Community = a group of people that care about each other and feel they belong together.
Let’s take that apart:
- “A group of people”: in the end of the day, a community always exists of humans. That seems obvious at first, but I see a lot of use of the word that is dehumanized and abstract: “the marketing community”, “the international community”, “the St. Clarke’s Streets community”, the “AirBnB community”. In the end, we are talking about real humans with real lives, real stories, real hopes, real dreams.
- “that care about each other”: this is in my opinion the absolute core of a community. The individuals in a group are not just random strangers, they have relationships with each other. They give a shit about each other. They care more about the people in this group than about the average person they meet on the street. This is where the magic of a community happens. When people care about each other, they develop trust. And trust unlocks collaboration, sharing, support, hope, safety and much more. While most organizations in the world optimize their performance towards external goals, communities optimize for trust.
- “feel they belong”: communities address one of the most fundamental human needs: we want to be loved, we don’t want to be lonely and we want to know that we belong somewhere. Real communities give us this sense of home, this sense of family, this sense of “these are my peers”. This is my tribe, this is where I belong. In this group, I am being accepted for who I really am.

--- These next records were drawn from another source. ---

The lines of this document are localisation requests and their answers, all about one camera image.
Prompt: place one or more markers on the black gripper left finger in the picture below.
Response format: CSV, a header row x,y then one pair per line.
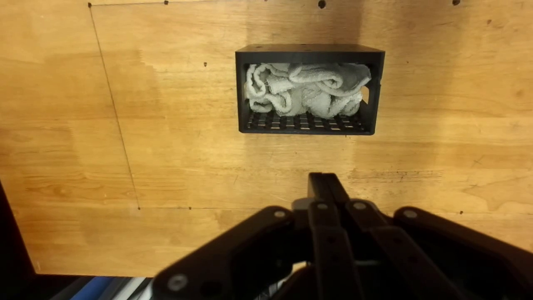
x,y
251,250

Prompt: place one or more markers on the black perforated box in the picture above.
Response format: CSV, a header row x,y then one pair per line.
x,y
311,125

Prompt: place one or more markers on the white terry cloth towel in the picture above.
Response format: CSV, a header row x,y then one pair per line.
x,y
311,92

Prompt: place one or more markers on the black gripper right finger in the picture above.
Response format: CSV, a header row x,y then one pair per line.
x,y
444,255

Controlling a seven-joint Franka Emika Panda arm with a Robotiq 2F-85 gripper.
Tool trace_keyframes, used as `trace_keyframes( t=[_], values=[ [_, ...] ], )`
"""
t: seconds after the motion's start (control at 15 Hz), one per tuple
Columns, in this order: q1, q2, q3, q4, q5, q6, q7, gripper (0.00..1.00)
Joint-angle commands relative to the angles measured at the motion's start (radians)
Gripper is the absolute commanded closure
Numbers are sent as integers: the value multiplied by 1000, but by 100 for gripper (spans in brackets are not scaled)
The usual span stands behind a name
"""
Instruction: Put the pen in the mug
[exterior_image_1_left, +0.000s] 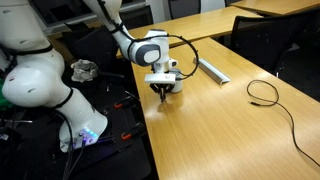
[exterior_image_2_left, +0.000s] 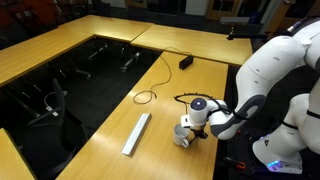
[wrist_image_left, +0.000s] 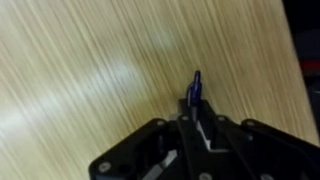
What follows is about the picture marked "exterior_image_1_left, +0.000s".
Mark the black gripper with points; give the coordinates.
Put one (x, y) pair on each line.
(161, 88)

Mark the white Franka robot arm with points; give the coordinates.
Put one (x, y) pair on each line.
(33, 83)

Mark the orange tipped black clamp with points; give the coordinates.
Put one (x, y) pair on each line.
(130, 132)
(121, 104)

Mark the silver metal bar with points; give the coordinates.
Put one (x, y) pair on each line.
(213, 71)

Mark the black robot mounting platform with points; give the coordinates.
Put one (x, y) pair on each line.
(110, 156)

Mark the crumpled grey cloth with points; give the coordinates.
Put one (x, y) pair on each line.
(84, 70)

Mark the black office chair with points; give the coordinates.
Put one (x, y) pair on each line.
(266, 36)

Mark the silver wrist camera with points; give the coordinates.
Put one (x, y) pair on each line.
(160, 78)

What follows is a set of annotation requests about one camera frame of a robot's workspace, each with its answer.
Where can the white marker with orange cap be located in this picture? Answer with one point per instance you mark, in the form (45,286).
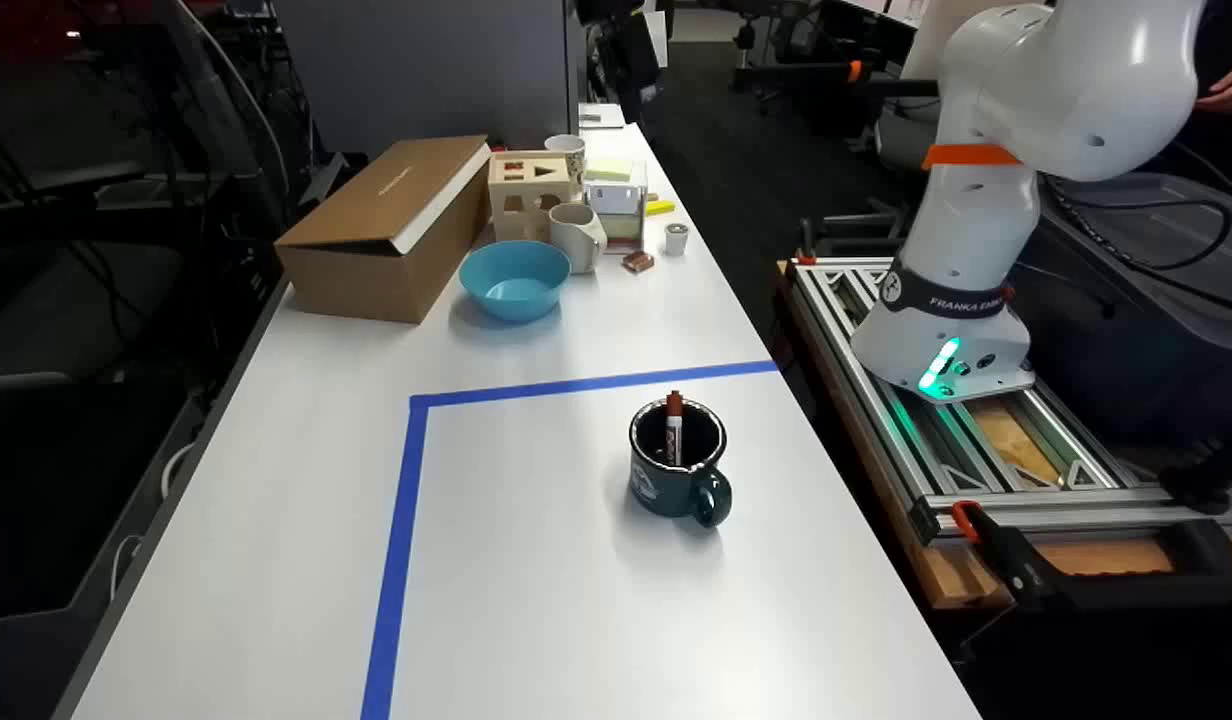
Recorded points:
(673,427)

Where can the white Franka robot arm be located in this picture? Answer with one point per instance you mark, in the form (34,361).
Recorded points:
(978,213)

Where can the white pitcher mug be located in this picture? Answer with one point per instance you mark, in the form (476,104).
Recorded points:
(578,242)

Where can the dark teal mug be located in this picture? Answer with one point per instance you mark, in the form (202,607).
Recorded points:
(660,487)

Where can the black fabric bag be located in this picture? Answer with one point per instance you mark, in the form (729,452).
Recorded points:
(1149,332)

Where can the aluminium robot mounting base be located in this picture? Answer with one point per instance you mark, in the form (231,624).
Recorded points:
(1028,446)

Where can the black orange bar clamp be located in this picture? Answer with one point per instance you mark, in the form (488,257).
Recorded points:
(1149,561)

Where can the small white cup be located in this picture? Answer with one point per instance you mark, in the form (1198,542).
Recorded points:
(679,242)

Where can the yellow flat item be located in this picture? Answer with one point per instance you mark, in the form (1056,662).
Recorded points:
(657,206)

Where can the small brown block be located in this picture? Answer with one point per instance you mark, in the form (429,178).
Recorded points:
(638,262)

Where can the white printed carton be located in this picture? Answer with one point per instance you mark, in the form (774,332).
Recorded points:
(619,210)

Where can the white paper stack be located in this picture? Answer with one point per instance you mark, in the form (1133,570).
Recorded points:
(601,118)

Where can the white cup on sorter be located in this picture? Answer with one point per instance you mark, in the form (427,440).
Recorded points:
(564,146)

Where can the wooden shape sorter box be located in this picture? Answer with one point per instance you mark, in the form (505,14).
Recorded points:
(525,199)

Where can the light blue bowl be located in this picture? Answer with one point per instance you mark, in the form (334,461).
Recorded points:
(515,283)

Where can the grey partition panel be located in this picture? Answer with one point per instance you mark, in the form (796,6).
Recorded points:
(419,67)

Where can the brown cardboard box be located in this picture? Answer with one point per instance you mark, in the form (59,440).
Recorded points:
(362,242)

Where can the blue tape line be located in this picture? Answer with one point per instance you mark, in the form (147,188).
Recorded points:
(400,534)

- “together”: a community gives people a sense of shared identity. We are together. The sum is bigger than the individual parts. This shared identity matters, because it takes the group beyond individual, 1:1 relationships. It turns strangers into trusted peers through a proxy effect: even though I don’t know you, I trust you more than the average person because we are part of the same community, we share the same identity. Many of us express our interests, ambitions and goals through the people we spend time with — communities become part of our identity.